#### What needs to be done
Quote the material below exactly as written, from the first line to the line that holds "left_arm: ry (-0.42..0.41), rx", endpoints included.

#### Records to process

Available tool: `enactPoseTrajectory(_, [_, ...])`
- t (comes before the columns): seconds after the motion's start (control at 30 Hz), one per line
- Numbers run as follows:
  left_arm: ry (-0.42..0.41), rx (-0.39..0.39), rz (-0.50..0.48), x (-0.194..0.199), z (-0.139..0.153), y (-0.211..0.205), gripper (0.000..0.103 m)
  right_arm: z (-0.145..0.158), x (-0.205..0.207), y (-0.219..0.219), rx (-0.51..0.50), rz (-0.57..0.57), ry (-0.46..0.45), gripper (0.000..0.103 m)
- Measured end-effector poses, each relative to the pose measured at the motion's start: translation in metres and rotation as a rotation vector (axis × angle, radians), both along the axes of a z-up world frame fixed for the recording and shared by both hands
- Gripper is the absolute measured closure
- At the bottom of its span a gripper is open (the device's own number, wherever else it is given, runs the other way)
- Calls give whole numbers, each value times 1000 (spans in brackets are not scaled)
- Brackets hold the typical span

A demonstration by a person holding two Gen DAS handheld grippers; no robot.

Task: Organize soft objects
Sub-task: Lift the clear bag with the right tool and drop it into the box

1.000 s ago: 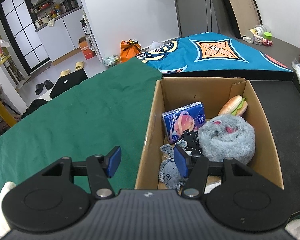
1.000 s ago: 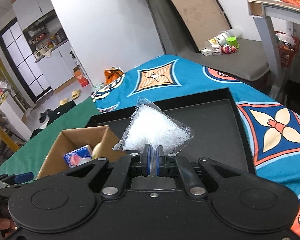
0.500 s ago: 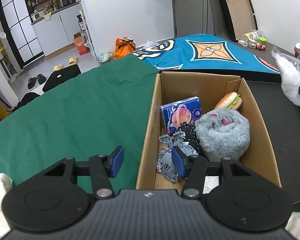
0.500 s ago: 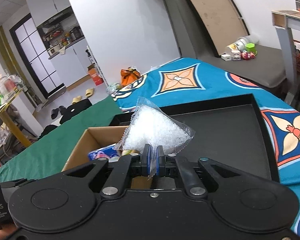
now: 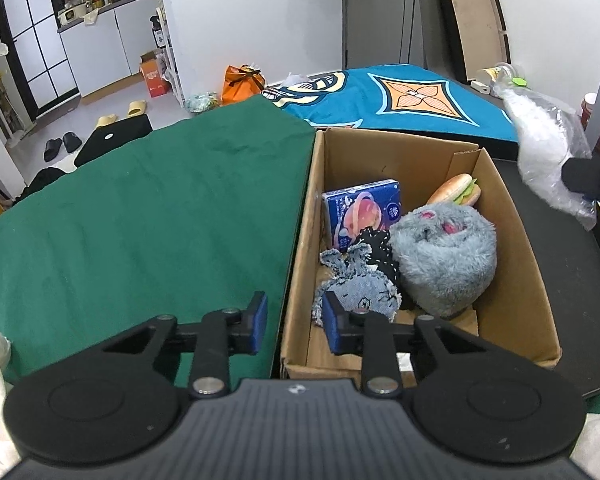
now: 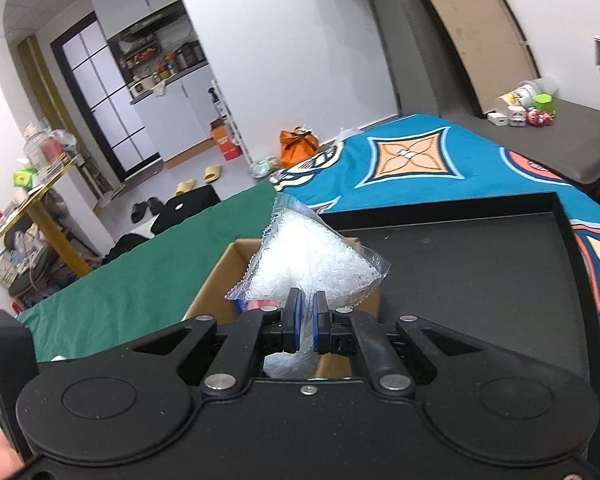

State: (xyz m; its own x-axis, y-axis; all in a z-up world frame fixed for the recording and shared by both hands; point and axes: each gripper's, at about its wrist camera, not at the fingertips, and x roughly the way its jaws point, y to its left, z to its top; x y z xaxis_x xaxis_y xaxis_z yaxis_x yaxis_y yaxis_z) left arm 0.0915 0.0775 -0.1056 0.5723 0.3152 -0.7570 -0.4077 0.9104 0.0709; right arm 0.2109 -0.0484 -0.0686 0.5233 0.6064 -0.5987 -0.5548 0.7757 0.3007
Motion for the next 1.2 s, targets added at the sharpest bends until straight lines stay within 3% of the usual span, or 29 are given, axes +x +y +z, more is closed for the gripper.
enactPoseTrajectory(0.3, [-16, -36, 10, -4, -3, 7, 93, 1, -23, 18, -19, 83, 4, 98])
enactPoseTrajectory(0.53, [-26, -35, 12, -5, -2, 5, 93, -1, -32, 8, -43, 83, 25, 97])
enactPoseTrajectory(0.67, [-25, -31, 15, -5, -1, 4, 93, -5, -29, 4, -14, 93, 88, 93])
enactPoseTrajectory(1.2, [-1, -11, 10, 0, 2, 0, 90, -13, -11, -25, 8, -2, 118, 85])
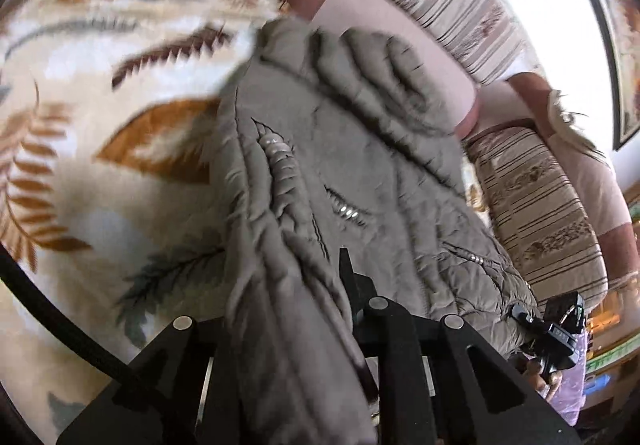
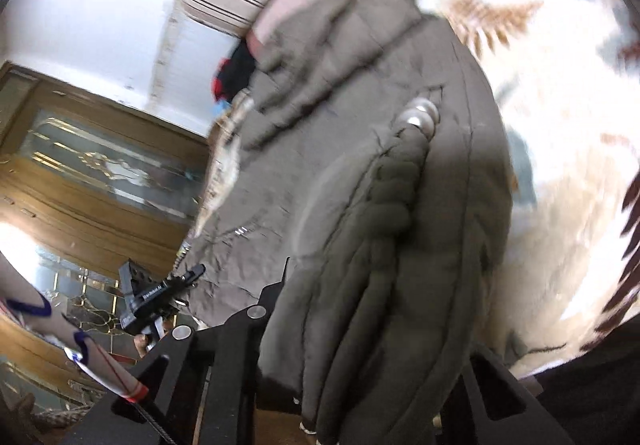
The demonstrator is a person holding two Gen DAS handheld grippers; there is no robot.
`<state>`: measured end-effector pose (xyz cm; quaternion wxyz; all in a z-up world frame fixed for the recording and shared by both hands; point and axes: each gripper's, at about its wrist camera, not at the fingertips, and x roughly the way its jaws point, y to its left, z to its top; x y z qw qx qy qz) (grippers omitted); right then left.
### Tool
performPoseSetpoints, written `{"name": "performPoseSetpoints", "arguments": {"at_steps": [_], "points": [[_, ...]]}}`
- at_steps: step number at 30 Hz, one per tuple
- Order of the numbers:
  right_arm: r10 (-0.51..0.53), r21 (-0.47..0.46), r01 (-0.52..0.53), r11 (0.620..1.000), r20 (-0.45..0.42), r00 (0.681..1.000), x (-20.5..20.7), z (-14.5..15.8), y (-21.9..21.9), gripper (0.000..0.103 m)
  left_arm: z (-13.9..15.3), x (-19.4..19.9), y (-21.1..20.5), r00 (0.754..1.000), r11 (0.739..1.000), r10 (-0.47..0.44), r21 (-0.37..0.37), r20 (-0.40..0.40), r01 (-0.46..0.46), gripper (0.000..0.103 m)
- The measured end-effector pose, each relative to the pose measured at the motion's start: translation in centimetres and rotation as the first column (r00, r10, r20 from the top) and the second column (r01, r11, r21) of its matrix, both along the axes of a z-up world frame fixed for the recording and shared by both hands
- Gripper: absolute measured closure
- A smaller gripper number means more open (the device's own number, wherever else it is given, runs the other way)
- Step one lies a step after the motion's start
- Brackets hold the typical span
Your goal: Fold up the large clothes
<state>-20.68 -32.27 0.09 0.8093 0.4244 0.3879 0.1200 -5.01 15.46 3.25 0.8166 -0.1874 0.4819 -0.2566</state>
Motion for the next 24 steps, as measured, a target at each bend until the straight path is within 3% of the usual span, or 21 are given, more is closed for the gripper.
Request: {"name": "performPoseSetpoints", "arguments": {"at_steps": [5,10,14,19,24], "points": [[0.006,0.008,-0.007,1.000,0.068,0.998,-2.7,3.0,-0.4,0.083,3.3,-2.4,1.5,0.997,1.000,-0.020,-0.022,0.070,0.022,0.087],[0.041,-0.037,-0.040,0.999,0.042,0.998,-4.1,3.3,0.2,0.083,3.4,-2.7,1.5,0.998,1.000,-0.007,0.008,0.068,0.007,0.087],[0.047,-0.040,-0.046,0.998,0.019,0.999,-1.8,3.5,0.1,0.083,3.7,-0.4,0.9,0.998,1.000,0.010,0.002,0.065,-0.010,0.087],[0.046,-0.090,-0.040,0.995,0.067,0.997,2.8,6.4,-0.6,0.083,6.1,3.4,-0.7,0.993,1.000,0.019,0.008,0.116,-0.021,0.087],[-0.015,-0.130,0.025,0.991,0.082,0.996,8.5,8.7,-2.5,0.083,8.7,10.4,-3.3,0.990,0.999,0.037,0.024,0.139,-0.041,0.086]]}}
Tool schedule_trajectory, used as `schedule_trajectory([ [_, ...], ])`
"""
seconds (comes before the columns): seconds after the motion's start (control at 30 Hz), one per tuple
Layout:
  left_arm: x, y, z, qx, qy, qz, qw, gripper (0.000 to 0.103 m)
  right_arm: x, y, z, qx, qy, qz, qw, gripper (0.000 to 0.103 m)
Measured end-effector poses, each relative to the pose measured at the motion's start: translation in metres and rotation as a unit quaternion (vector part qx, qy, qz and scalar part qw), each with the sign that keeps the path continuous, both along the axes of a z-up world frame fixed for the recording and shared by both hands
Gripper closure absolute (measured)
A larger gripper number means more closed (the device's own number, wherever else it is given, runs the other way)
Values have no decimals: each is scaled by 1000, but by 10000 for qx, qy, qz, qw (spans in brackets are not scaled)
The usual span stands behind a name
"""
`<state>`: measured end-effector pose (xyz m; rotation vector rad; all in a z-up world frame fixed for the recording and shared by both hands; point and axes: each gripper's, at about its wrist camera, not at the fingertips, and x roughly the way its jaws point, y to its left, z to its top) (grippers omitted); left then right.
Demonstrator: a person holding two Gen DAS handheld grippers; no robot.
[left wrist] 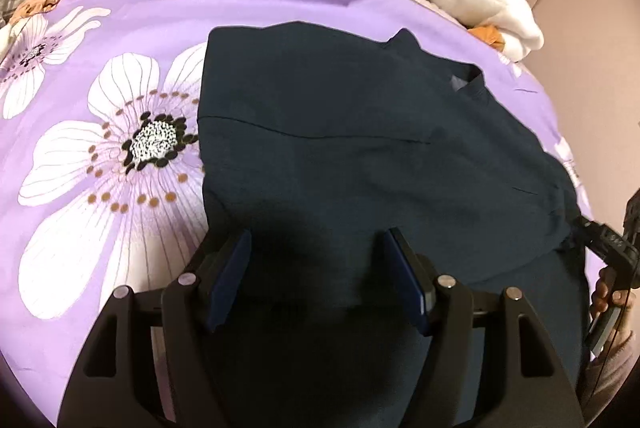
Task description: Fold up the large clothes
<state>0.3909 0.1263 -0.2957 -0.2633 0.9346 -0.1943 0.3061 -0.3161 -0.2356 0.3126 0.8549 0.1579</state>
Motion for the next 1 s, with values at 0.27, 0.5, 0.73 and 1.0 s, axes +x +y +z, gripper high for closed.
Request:
schedule_trajectory([
  [0.27, -68, 14, 32, 534, -258, 336, 9977, 10, -51, -6, 34, -4, -40, -62, 10000, 50],
  [0.5, -178, 19, 41, 902, -284, 791, 9924, 0, -150, -14, 42, -163, -230, 200, 9994, 34],
  [0.73, -261, 19, 52, 977, -302, 1046, 9892, 1, -209, -15, 35, -13, -129, 271, 9995, 27],
  [1.0, -305, 17, 59, 1324, -501, 1268, 9818, 1, -231, -13, 29, 34, -47, 328, 9994, 24],
])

#### Solution to the exercise
Available tool: `enactPoseTrajectory(_, [_, ...])`
- t (comes before the columns): seconds after the motion's start (control at 30 Hz), one per line
- Numbers run as follows:
  left_arm: ry (-0.42..0.41), rx (-0.39..0.39), rz (-0.50..0.48), x (-0.194..0.199), z (-0.139..0.153), y (-0.211..0.205), gripper (0.000..0.103 m)

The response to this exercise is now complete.